Episode 40: Captain Marvel

Captain Marvel, the newest Marvel Cinematic Universe film, opened today and has everyone asking the question is it marvellous (pun intended) or does it just bide the time before Endgame hits the cinema’s in April?  

The film is directed by a duo, Anna Boden and Ryan Fleck, who cut their teeth in television, documentaries and lower budgeted films.

Set in the mid 1990’s we are introduced to the character of Carol Denvers, Brie Larson, who is currently going by the name of Vers, having forgotten her former life.  Vers lives on, the Kree planet, Hala where she is being trained by Yon-Rogg, Jude Law, to fight against the villainous Skrulls, who are an alien shape-shifting race.
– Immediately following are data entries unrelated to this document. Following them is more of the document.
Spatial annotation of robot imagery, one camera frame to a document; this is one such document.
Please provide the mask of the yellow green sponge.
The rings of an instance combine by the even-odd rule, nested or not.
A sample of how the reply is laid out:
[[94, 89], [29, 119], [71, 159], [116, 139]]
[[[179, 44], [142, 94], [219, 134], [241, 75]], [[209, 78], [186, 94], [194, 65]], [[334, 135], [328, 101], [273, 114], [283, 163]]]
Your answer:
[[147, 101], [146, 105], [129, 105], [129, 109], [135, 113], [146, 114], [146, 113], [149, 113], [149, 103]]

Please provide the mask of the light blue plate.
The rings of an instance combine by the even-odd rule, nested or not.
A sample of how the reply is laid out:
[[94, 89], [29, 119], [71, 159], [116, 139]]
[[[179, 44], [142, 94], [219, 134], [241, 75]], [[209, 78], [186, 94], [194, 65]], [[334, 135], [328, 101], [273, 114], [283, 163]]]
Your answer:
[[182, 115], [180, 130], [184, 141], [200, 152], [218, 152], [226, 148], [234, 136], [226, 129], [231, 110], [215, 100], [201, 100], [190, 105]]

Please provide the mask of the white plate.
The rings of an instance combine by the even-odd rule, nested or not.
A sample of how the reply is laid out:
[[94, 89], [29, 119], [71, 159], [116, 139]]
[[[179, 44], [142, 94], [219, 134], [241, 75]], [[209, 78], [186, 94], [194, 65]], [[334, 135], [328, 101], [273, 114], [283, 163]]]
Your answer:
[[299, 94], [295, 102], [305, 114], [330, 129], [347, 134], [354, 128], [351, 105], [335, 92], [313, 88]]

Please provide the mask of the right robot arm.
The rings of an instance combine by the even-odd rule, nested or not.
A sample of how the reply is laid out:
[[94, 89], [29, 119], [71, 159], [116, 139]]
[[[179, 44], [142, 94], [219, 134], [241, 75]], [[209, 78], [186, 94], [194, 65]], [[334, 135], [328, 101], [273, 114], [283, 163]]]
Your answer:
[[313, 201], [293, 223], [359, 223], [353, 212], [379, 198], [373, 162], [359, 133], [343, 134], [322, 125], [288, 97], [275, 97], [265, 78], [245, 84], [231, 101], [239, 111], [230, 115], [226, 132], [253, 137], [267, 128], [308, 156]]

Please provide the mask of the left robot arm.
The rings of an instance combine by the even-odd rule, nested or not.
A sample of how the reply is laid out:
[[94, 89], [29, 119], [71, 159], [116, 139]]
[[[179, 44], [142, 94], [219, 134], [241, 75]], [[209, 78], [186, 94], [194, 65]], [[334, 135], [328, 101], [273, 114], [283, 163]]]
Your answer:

Vers has special abilities, that she is not sure how to control, and Yon-Rogg is helping her master them. Unfortunately before she can learn to control her powers a mission goes haywire and their group is ambushed by Skrulls.

After being separated from her group and captured, by the Skrulls, Vers manages to escape by using her limited powers.  She destroys the Skrulls ship and crashes on earth where she meets a young Nick Fury, Samuel L. Jackson, and sets out to stop the Skrulls and discover her past. 

Captain Marvel is a movie everyone wants to like and for the most part it is enjoyable enough. Unfortunately this being the twenty first film, in the MCU, the formula is getting slightly tiresome. 

The film tries to change up the superhero origin story but at it’s heart it meets all the plot beats that we’ve come to expect from this kind of fan fair. Whilst the story telling, through fragmented memory, is interesting enough when the pieces finally fall into place the origin is, unfortunately, not that original. There are some surprises throughout, however, that help to make this enjoyable but not enough to transcend the cliches.

The de-ageing effect of Jackson is executed quite well, through the use of some effective CGI, but shots never linger long enough for a proper analysis. It seems the creators were never quite confident in the process for shots to stay for long periods of time and this is probably for the best as the Young Agent Coulson, Clark Gregg, effects are often distractingly off but for the most part work. 

The de-ageing process is not a new thing for the Marvel films, as we have seen it for various films in the franchise before, but never has it been used so extensively throughout the entire film which is a feet in itself.

The film is rife with nostalgia with the soundtrack littered with 90’s pop songs and, whilst it does struggle to put a new spin on the super hero origin story, likeable performances by Larson and Jackson and some nice nods to the MCU canon helps to make the film enjoyable for fans of the series. A mid credits sequence will be sure to get everyone hyped for Avengers: Endgame as well.

Overall Captain Marvel is an enjoyable introduction of a new character and is a welcomed addition to the MCU but might not soar as highly as some would like.